Publication in ACS OMEGA

18 Sep 2025

Molasses stillage, with its high organic content and nutrient-rich composition, represents a promising feedstock for biogas production. This study systematically evaluated its biochemical methane potential (BMP) using two inocula (wastewater treatment plant vs agricultural biogas plant) across three temperatures (40, 50, 60 °C) and initial substrate load (ISL: 2, 5, 10 g·Lincolum–1). The wastewater inoculum achieved superior methane yields (0.262–0.477 N m3·kgvs–1), peaking at 50 °C with a 22% increase over agricultural systems (0.192–0.378 N m3·kgvs–1). 16S rRNA sequencing revealed the wastewater treatment plant inoculum’s superior functional diversity, dominated by syntrophic Chloroflexota and Acidobacteriota alongside methanogenic Methanobacterium (52–61% relative abundance) and acetoclastic Methanothrix (18–23%). In contrast, agricultural biogas plant inocula showed specialized thermophilic communities dominated by Bacillota (68–72%) and hydrogenotrophic Methanoculleus (29–34%).

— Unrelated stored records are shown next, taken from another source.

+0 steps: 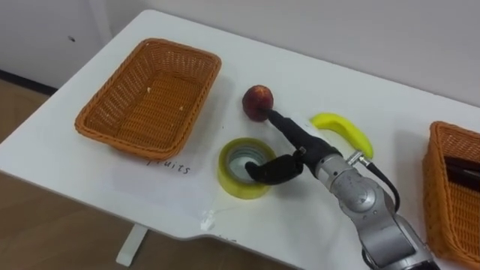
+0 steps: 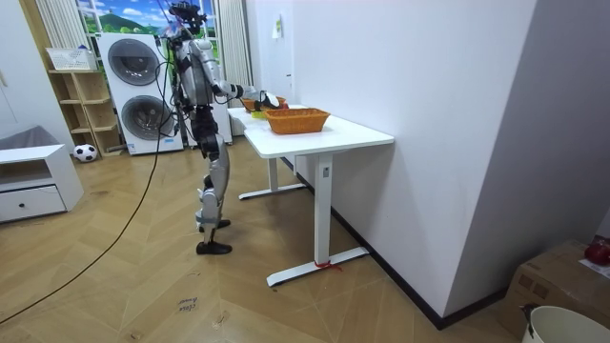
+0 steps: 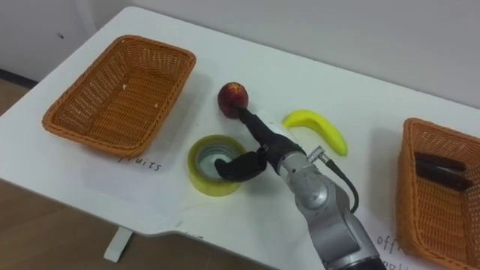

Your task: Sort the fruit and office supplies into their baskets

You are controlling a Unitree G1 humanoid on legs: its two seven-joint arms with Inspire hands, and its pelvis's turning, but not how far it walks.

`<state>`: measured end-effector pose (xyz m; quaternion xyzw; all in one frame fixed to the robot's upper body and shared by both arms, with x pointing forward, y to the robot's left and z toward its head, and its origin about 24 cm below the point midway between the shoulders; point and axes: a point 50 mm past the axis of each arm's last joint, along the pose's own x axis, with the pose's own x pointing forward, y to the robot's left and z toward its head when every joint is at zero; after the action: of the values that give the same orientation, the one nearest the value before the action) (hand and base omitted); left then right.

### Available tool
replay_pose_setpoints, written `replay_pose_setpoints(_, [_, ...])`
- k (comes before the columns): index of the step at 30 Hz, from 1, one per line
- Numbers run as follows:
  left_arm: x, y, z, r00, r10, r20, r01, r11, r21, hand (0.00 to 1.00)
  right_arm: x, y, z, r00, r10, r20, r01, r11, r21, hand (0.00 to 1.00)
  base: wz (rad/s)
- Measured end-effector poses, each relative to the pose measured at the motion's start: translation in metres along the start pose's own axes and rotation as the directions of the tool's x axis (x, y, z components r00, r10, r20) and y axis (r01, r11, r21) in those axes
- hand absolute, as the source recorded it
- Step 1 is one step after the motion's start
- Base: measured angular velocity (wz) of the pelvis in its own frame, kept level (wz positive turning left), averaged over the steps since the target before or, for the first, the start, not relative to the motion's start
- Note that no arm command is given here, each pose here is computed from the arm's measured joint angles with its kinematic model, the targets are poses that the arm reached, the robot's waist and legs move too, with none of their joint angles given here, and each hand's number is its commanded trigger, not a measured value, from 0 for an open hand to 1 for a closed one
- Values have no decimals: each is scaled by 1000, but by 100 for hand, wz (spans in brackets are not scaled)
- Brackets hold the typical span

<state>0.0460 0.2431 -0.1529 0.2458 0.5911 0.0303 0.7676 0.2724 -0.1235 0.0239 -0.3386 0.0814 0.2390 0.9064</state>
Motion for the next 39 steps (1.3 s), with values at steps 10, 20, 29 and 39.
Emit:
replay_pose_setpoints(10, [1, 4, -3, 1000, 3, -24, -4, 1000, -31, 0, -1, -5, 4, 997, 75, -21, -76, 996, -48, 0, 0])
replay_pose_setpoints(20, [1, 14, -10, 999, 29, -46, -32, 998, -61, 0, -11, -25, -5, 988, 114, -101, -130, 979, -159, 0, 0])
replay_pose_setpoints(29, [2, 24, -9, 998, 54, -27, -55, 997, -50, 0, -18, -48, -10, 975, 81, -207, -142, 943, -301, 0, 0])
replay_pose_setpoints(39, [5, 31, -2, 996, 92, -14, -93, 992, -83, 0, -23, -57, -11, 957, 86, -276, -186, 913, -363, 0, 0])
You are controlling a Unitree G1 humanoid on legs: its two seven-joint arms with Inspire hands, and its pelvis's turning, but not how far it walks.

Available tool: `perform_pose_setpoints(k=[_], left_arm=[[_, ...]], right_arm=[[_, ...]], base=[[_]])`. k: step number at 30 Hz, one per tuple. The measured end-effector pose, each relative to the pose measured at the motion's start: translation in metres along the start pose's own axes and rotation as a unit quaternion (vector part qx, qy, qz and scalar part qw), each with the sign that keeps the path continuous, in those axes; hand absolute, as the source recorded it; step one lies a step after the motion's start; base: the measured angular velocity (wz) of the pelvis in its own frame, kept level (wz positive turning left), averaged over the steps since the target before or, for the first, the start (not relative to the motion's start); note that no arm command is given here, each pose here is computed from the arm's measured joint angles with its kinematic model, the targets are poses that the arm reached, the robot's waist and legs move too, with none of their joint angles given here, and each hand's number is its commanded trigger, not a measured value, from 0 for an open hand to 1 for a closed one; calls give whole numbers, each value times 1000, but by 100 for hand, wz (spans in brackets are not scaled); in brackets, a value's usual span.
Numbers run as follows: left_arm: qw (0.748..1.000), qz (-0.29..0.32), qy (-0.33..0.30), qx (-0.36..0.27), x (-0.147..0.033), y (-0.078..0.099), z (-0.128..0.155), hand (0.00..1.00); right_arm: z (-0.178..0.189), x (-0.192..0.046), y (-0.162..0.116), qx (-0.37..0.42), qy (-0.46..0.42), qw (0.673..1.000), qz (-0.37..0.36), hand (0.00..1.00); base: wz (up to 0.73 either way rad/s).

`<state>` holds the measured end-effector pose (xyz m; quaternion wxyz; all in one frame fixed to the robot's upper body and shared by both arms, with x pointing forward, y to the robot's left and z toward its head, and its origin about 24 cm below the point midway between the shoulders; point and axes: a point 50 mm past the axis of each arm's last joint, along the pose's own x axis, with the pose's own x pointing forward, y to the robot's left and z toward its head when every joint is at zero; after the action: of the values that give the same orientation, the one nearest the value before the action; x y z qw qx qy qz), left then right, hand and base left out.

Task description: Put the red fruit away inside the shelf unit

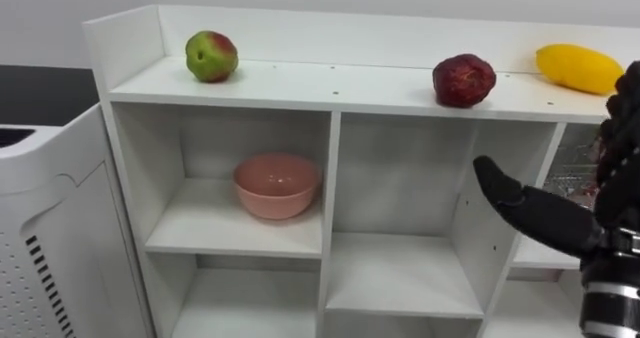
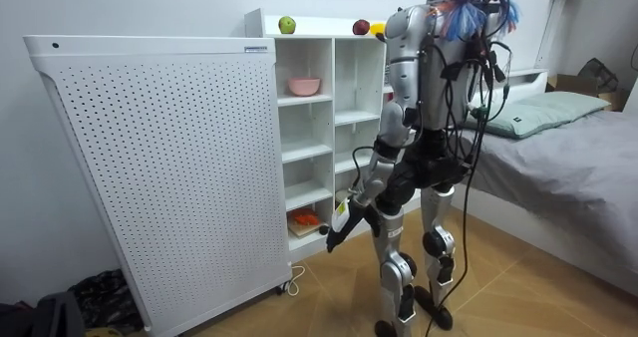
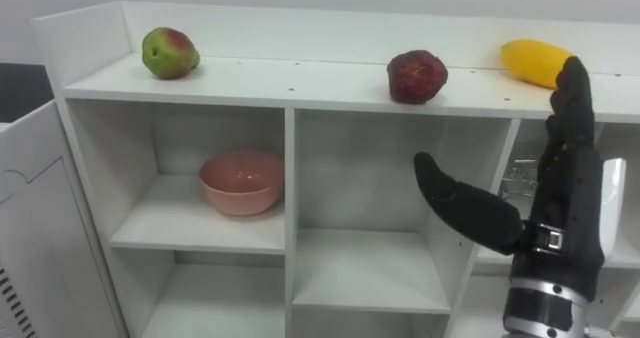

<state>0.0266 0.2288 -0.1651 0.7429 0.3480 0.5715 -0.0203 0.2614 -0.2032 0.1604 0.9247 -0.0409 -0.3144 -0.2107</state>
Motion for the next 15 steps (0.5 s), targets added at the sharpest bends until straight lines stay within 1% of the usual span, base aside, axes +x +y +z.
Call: perform_pose_setpoints(k=[4, 7, 15], left_arm=[[1000, 9, -7, -3, 1, 6, 4, 0], [1000, 17, -14, -4, 2, 10, 8, 0], [1000, 11, -5, 5, 3, 12, 8, 0]], right_arm=[[-1, 19, 2, 19, 4, 1000, -4, 0], [-5, 28, 1, 18, 13, 1000, -8, 0], [-6, 49, 12, 12, 18, 1000, -1, 0]], base=[[1], [1], [6]])
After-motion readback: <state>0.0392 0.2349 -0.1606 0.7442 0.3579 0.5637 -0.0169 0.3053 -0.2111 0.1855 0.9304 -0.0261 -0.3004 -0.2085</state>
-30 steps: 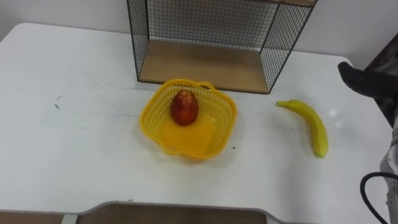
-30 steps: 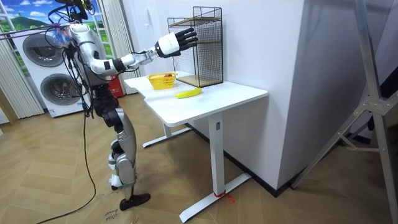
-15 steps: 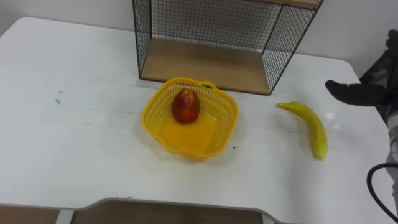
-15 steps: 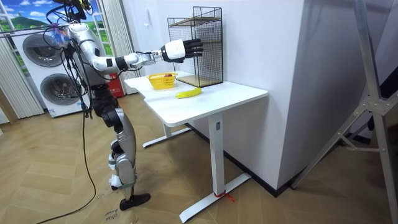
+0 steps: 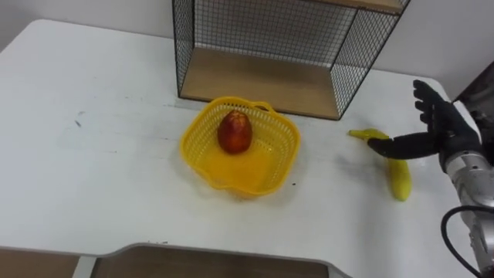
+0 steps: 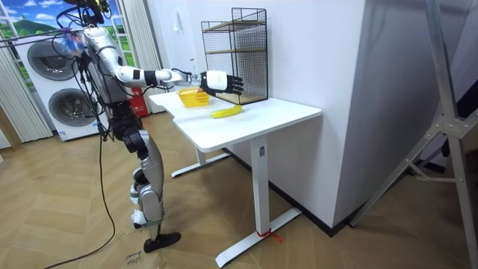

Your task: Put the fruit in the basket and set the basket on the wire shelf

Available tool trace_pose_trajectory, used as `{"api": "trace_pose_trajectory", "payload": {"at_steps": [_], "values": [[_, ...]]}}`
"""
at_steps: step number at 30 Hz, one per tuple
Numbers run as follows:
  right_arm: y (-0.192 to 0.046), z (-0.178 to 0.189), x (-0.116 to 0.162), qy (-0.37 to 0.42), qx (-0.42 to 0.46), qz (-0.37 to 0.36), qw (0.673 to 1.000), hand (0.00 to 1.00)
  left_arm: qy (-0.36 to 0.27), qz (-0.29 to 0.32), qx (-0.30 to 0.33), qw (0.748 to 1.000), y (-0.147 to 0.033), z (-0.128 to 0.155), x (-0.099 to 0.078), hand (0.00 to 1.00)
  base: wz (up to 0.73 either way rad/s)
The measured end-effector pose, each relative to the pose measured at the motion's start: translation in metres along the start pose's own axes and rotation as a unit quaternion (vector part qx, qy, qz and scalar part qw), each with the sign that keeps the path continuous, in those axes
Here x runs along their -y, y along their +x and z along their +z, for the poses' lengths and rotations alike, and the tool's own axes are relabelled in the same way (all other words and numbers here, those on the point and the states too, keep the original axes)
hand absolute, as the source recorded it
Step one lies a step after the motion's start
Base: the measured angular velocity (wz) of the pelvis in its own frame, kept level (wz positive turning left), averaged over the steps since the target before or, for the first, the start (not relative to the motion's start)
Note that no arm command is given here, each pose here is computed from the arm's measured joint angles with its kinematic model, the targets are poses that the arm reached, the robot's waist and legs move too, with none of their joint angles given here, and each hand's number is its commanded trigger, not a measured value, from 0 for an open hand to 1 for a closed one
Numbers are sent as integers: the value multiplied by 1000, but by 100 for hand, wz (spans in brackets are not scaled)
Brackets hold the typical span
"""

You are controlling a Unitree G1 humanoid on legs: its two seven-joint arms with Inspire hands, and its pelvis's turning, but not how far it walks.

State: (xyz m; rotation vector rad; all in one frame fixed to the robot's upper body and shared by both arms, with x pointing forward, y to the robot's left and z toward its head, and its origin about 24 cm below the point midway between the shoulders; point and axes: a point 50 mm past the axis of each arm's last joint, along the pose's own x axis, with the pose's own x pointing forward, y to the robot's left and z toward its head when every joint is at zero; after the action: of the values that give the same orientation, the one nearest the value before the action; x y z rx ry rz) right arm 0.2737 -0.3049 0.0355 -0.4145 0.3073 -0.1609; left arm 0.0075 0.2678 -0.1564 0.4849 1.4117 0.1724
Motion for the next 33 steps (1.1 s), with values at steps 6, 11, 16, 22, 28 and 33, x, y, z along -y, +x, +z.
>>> {"api": "trace_pose_trajectory", "payload": {"at_steps": [6, 11, 16, 22, 28, 33], "values": [[3, -7, 1, 5, -22, 26, 999, 0, -16, -4, -15, 1000, 0, -4, -3, 0, 5], [2, -16, -2, 0, -45, 57, 997, 0, -20, -11, -12, 1000, 0, -3, -4, 0, 2], [0, -30, -4, -5, -84, 73, 994, 0, -19, -13, -20, 1000, 0, -5, -3, 0, 0], [-1, -37, -3, -28, -105, 84, 991, 0, -19, -25, -24, 999, 0, -6, -2, 0, 0], [-3, -41, 0, -57, -123, 103, 985, 0, -19, -32, -20, 999, 0, -4, -3, 0, 0], [-4, -50, 1, -64, -143, 107, 982, 0, -19, -31, -19, 999, 1, -3, -4, 0, 4]]}}
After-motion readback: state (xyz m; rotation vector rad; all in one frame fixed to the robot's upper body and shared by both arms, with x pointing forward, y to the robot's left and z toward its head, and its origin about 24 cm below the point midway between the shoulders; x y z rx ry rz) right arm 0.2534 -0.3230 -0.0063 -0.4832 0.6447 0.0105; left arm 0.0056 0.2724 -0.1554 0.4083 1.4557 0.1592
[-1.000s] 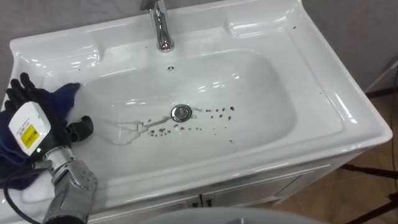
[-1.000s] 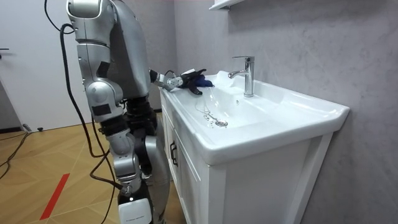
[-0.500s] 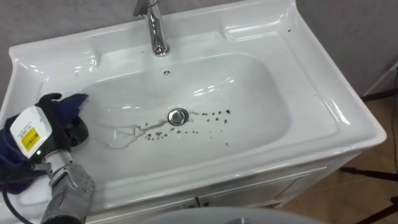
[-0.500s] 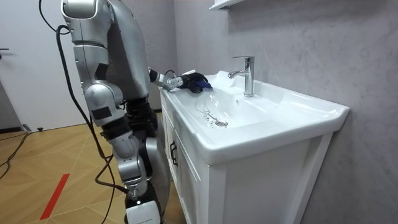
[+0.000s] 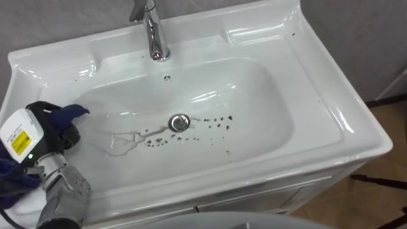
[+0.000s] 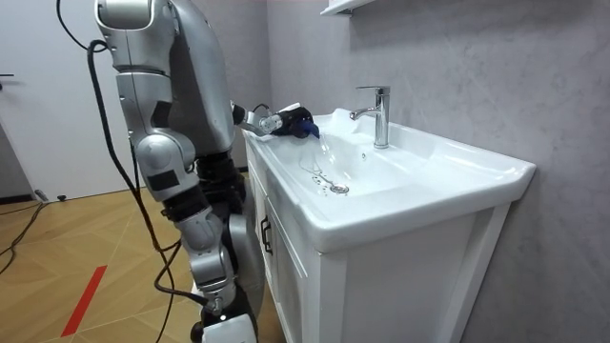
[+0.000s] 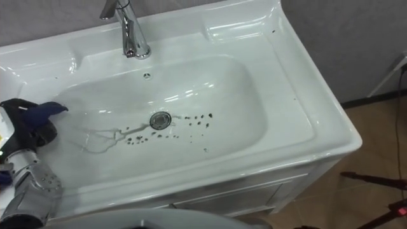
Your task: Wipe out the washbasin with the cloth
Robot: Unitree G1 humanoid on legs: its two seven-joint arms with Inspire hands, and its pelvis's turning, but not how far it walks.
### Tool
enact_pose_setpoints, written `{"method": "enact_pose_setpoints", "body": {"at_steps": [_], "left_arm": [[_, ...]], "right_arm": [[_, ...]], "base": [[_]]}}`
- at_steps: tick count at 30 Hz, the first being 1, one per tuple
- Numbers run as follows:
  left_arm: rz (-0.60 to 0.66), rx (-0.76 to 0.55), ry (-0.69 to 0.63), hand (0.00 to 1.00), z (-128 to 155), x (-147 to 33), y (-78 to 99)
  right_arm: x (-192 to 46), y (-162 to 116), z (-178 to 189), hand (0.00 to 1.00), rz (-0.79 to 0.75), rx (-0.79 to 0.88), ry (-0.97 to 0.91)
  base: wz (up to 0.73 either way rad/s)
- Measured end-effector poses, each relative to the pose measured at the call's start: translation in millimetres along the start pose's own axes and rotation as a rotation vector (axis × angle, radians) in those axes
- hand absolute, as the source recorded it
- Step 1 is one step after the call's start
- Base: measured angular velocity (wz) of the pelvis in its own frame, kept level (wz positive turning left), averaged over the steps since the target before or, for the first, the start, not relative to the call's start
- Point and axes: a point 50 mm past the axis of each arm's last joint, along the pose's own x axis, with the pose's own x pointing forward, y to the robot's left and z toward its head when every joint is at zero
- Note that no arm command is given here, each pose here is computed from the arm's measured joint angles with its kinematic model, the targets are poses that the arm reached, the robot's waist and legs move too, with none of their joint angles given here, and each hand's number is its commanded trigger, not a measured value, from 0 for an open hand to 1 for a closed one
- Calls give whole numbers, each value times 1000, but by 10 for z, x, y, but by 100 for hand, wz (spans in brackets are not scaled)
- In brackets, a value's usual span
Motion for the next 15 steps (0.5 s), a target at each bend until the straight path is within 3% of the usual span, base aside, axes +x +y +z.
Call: {"method": "enact_pose_setpoints", "body": {"at_steps": [15], "left_arm": [[0, -83, 58, 100, 32, 26, -14]], "right_arm": [[-1, -20, 55, 0, -25, -2, -22]], "base": [[0]]}}
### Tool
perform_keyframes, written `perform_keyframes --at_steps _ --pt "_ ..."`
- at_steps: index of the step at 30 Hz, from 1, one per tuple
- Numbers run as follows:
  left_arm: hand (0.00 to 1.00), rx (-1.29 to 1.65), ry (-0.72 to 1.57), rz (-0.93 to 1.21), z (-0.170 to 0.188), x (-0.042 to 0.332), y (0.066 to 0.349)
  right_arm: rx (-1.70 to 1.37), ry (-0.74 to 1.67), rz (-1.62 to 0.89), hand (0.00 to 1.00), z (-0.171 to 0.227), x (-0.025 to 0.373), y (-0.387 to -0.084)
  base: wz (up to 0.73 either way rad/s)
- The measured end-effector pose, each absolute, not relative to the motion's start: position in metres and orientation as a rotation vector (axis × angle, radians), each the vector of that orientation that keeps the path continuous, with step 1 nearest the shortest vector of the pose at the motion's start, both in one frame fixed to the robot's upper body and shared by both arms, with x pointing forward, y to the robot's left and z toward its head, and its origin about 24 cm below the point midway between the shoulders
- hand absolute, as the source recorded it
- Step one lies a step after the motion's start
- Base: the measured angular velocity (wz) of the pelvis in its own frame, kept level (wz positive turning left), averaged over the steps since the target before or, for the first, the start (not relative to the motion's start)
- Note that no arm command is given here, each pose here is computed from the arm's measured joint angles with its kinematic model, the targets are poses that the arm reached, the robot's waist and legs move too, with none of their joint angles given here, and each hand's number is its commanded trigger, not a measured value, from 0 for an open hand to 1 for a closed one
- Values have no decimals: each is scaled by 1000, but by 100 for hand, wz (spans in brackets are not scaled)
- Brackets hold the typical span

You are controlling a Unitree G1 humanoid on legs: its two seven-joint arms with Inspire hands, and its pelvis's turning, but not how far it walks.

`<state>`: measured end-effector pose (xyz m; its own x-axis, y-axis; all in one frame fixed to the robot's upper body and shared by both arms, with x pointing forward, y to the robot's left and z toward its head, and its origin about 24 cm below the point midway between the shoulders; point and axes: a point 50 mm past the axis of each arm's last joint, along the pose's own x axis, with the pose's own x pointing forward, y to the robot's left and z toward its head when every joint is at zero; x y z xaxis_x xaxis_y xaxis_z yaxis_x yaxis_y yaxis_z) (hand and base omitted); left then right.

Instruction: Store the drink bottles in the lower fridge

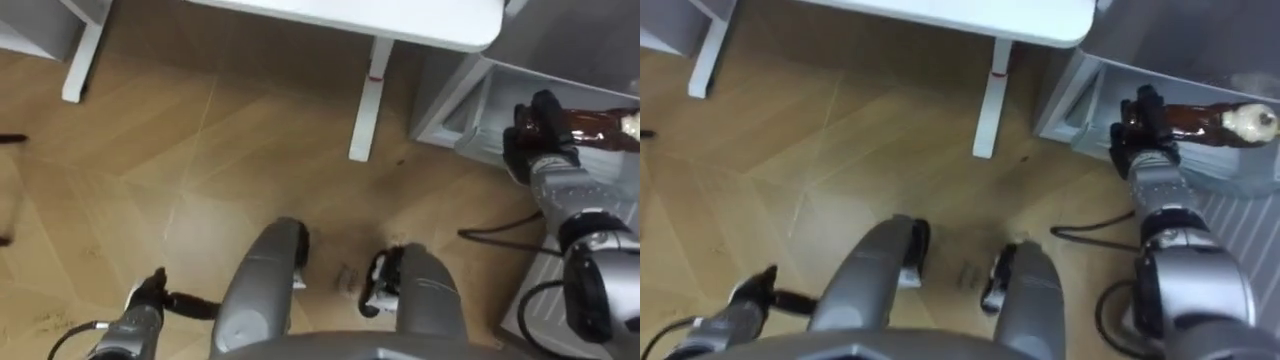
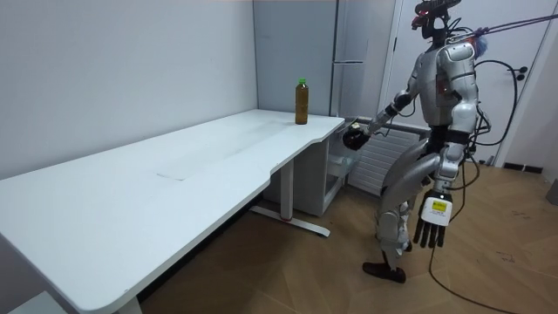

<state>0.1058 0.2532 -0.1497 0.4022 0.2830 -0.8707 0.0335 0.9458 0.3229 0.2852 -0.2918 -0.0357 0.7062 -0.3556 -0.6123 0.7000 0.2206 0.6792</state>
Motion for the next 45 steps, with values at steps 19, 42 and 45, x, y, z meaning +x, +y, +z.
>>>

Both systems exhibited inhibition at 60 °C/ISL10 (yields reduced by 34–42%), correlating with declining diversity and Methanofastidiosum proliferation. These findings provide two key operational insights: wastewater inocula offer greater process stability due to microbial diversity, and 50 °C represents the thermal optimum for stillage codigestion, balancing yield and community resilience.